■ DATA PROVIDED ■
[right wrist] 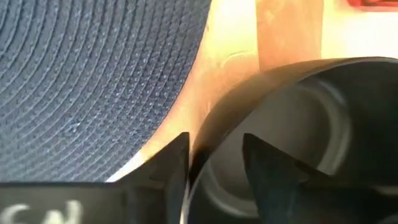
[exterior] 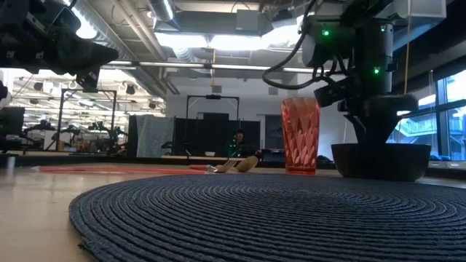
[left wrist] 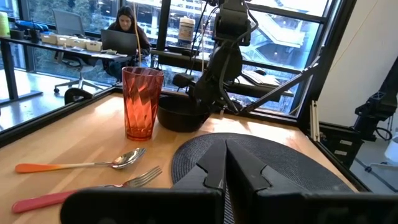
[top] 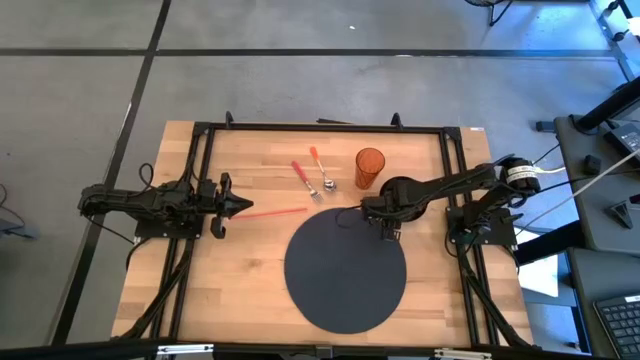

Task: Pick & Place Utensil
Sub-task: Put the black bowl on the black placemat

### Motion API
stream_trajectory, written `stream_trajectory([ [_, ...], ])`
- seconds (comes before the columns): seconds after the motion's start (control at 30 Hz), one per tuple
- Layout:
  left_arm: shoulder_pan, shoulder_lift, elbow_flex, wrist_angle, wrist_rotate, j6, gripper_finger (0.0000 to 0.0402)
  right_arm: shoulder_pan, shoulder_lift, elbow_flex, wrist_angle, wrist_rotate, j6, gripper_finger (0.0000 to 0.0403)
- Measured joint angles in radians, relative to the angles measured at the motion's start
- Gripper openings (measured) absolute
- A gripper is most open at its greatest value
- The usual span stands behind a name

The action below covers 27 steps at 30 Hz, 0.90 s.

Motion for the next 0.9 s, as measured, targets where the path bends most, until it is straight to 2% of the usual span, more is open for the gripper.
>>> stream_trajectory([
  [0.2, 0.000, 0.000, 0.000, 0.000, 0.000, 0.000, 0.0001, 0.000, -0.002, 0.000, -0.015, -0.003, -0.038, 0.0031],
  [0.27, 0.000, 0.000, 0.000, 0.000, 0.000, 0.000, 0.0001, 0.000, -0.002, 0.001, -0.031, -0.006, -0.052, 0.0011],
  [0.4, 0.000, 0.000, 0.000, 0.000, 0.000, 0.000, 0.0001, 0.000, -0.002, 0.017, -0.077, -0.010, -0.045, 0.0020],
  [0.67, 0.000, 0.000, 0.000, 0.000, 0.000, 0.000, 0.0001, 0.001, -0.004, 0.107, -0.233, -0.017, 0.005, 0.0012],
  [0.9, 0.000, 0.000, 0.000, 0.000, 0.001, -0.001, 0.0001, 0.053, -0.004, 0.286, -0.362, 0.035, 0.033, 0.0007],
])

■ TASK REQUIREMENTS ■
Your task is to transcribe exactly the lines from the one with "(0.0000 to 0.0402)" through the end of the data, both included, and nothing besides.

■ WRITTEN SOLUTION ■
  left_arm: shoulder_pan, shoulder_lift, elbow_flex, wrist_angle, wrist_rotate, j6, gripper_finger (0.0000 to 0.0402)
  right_arm: shoulder_pan, shoulder_lift, elbow_flex, wrist_angle, wrist_rotate, j6, gripper_finger (0.0000 to 0.0403)
- Measured joint angles in radians, relative to the angles measured at the motion's start
- Gripper openings (measured) absolute
- A gripper is most open at its greatest value
- The usual span stands behind a name

The action below covers 27 steps at 30 Hz, 0.90 s.

Motion for the next 0.9 s, as measured, targets where the path bends most, until it is straight to 2% of the usual span, more is open for the gripper.
>>> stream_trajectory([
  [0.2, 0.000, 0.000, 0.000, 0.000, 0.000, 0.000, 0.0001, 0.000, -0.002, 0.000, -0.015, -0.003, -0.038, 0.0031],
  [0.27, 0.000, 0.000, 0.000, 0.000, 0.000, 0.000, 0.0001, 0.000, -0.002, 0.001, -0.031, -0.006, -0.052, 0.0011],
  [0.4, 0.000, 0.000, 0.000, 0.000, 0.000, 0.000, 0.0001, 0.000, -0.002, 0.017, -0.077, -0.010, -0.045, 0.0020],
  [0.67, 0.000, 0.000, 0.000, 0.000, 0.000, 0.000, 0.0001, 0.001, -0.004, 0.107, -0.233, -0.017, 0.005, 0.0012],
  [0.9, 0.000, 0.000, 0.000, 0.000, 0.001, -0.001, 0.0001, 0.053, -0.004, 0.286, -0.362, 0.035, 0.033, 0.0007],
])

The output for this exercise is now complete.